# How Bad is the Racing in the Hybrid Era?
### What does the data actually tell us about the quality of racing since the hybrid engine was introduced.

Since the Hybrid was introduced last July at Mid-Ohio, the public perception has been all about weight. Drivers, fans, the media, your uncle Bill, everyone agrees the Dallara DW12 was never designed to carry that much weight, and the racing has suffered as a result. 

Its not all the hybrid's fault, of course, the aeroscreen added a bunch of weight long before the hybrid got here. But the combination of the two is just too much. 

I mean look at the last lap of the Indy 500 this year compared the the last lap last year.

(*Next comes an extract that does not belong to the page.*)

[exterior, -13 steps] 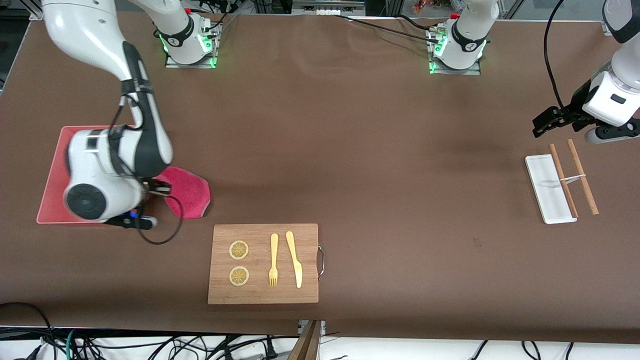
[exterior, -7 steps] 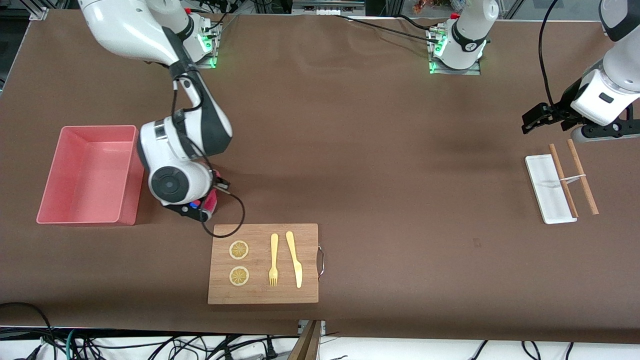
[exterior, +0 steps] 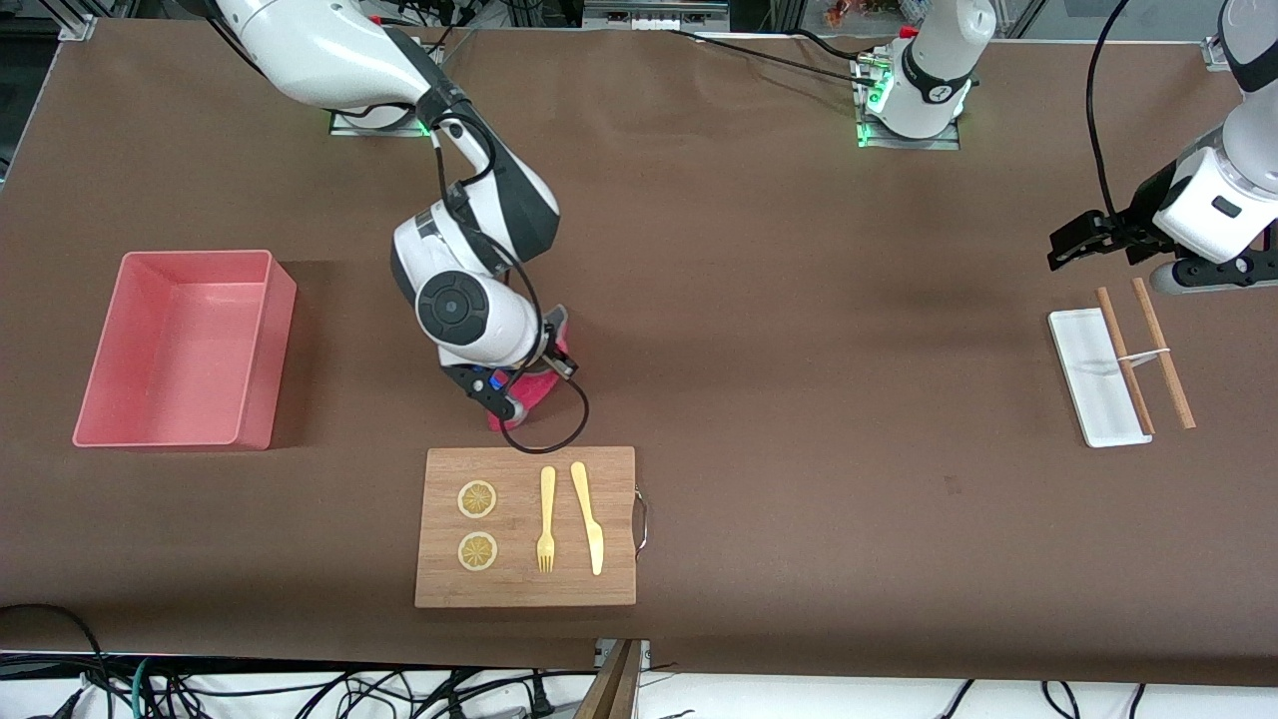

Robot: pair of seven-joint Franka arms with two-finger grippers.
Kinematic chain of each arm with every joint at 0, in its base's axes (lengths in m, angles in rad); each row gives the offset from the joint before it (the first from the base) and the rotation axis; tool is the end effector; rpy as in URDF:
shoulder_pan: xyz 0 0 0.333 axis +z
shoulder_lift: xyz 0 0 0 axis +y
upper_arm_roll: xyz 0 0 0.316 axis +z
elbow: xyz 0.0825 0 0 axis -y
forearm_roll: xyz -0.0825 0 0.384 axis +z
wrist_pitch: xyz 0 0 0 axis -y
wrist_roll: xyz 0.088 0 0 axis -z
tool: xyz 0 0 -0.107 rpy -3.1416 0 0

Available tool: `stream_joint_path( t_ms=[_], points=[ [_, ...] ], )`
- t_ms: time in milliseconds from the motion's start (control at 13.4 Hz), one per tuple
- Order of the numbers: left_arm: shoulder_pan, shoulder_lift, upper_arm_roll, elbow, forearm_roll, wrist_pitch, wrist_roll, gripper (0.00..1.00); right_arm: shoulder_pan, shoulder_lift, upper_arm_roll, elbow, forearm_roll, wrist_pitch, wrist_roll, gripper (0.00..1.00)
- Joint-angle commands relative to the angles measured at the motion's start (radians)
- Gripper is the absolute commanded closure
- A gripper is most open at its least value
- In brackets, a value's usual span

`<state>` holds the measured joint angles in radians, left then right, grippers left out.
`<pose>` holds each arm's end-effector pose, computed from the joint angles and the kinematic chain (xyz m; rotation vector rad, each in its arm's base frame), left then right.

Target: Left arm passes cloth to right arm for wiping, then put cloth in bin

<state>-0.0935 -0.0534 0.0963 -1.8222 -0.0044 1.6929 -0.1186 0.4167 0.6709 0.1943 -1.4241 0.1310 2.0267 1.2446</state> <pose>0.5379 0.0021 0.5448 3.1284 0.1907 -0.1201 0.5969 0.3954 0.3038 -2.8256 1.0843 0.3416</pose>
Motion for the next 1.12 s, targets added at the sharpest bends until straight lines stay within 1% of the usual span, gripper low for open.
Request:
stream_joint_path(
  t_ms=[0, 149, 224, 373, 672, 821, 1045],
  points=[
    [-0.023, 0.02, 0.014, 0.04, 0.026, -0.027, 0.01, 0.0, -0.006, -0.005, 0.051, 0.008, 0.059, 0.053, 0.068, 1.0],
    [-0.023, 0.021, 0.011, 0.04, 0.026, -0.032, 0.011, 0.0, -0.01, -0.016, 0.056, 0.028, 0.073, 0.032, 0.058, 1.0],
    [-0.026, 0.021, 0.011, 0.041, 0.026, -0.032, 0.011, 0.0, -0.019, -0.023, 0.054, 0.027, 0.067, -0.015, 0.046, 1.0],
    [-0.023, 0.027, 0.013, 0.04, 0.026, -0.032, 0.014, 0.0, -0.048, -0.036, 0.034, 0.027, 0.056, -0.123, -0.093, 1.0],
    [-0.008, 0.047, 0.022, 0.063, 0.026, -0.039, 0.008, 0.0, -0.091, -0.039, -0.103, 0.013, 0.03, -0.33, -0.357, 1.0],
    [0.001, 0.047, 0.023, 0.081, 0.026, -0.045, 0.011, 0.0, -0.093, -0.039, -0.185, -0.009, 0.029, -0.374, -0.474, 1.0],
    [0.003, 0.046, 0.022, 0.081, 0.024, -0.047, 0.01, 0.0, -0.095, -0.039, -0.297, -0.01, -0.019, -0.439, -0.673, 1.0]
  ],
)
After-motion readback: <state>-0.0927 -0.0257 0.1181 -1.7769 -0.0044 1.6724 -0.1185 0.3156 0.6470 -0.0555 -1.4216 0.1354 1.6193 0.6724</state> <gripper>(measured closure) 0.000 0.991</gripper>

Last year, without the hybrid, we got a dramatic back straight overtake that decided the race and somehow led to everyone liking Pato O'Ward even more while cementing Josef Newgarden as an even bigger villain. 

This year? Sure there was a close battle for P1 on the last lap, but where was the dramatic overtake? Also, unlike last year, only one of the two guys battling for first was in all those Fox commercials. Clearly the hybrid sucks.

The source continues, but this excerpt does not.